It's as if it's impossible for her to take a compliment, I say. "That's actually true," admits Ardern, sounding surprised. "No one's ever said that to me before. I think it's a Kiwi thing."
After the cathedral, Ardern's entourage heads 500 metres down the road for the launch of an electric car share company. Off to one side, a small knot of protesters have gathered holding placards about their seven-year fight over earthquake insurance claims. Megan Woods, the local member, wades in. After a minute, I realise that Ardern, last seen being ushered towards the red carpet, is standing beside her. The protesters seem surprised. Someone called Gary begins to ask a very long question about obstruction and incompetence and the loss of his life savings.
"Okay, Gary, that's enough," says someone else, and Gary subsides. Ardern, who has been listening and nodding, says, "What's the best way for us to communicate with you?" Several big trucks roar past, and she pauses. "Because there's a long list of stuff we're doing, and we want to make sure you hear about it every step of the way." She shakes hands with several protesters, who look thrilled, then sets off back to the launch, holding a bag containing another onesie – white, this time.

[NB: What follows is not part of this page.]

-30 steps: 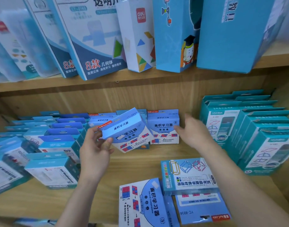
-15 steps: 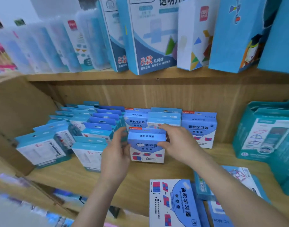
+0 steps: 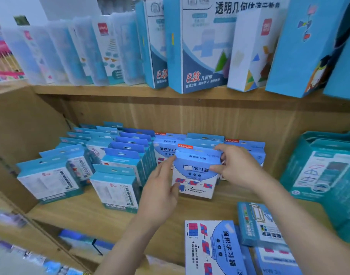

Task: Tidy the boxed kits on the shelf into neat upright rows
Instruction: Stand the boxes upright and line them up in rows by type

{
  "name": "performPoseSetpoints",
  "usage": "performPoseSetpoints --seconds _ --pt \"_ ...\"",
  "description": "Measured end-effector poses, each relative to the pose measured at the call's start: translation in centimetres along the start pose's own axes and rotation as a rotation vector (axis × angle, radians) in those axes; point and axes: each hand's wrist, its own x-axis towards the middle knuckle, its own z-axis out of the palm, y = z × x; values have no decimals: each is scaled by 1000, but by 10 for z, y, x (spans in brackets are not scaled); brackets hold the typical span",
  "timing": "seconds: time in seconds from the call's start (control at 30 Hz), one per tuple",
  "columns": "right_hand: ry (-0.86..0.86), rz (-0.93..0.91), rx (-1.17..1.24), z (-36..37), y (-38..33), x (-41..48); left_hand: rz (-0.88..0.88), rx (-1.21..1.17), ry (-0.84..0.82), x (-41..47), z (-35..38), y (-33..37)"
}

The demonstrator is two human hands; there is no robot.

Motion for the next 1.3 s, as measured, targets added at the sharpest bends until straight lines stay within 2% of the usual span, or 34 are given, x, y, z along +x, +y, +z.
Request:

Ardern's next function is with families of the 115 people – 60 per cent of the total death toll – who died when the Christchurch Television (CTV) building collapsed during the earthquake. Late last year, after six years, four investigations and millions of dollars, New Zealand Police announced it would not prosecute the building's engineers for negligent manslaughter due to inconclusive and contradictory evidence.
The meeting takes place in a church and is closed to journalists, so a big group of us wait in a stiflingly hot anteroom. Someone is playing an organ at high volume close by, a long dirge which seems appropriate to Ardern's words when she emerges. "I felt not only a duty of care to come and speak to the families today," she says, "but also just from a human perspective I felt it was important, being in the position I'm in, that we do everything in our power to prevent such a tragedy from happening in the future."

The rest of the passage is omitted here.